● **What you have to do**: Transcribe exactly the line that contains "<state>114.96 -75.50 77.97" and all lines following it to the end of the material below; omit everything else.

(Supplied information begins)

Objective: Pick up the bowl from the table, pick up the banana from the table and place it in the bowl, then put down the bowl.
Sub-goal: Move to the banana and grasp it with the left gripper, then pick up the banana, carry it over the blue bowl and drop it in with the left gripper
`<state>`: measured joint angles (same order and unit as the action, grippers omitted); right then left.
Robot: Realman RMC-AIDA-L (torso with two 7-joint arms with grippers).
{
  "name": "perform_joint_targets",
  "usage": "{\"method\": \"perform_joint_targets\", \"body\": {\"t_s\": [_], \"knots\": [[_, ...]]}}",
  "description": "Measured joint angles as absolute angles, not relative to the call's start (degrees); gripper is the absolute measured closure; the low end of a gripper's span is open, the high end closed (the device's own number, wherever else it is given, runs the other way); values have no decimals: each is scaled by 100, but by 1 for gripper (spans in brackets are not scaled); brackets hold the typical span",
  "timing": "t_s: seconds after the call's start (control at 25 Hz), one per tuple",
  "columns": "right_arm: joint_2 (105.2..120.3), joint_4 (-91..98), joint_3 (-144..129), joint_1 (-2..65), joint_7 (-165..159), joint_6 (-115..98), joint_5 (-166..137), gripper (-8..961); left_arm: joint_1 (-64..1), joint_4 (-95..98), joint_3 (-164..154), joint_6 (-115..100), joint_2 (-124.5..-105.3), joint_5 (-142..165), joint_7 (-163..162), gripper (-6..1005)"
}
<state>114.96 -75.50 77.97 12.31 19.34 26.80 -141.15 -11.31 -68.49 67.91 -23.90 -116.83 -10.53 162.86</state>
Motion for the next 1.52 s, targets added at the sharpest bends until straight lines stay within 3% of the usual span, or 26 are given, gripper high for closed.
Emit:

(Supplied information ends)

● **Solution to this task**:
<state>114.96 -75.50 77.97 12.31 19.34 26.80 -141.15 -11.31 -68.49 67.91 -23.90 -116.83 -10.53 162.86</state>
Motion for the next 1.52 s, targets added at the sharpest bends until straight lines stay within 3% of the usual span, or 26 are given, gripper high for closed.
Emit:

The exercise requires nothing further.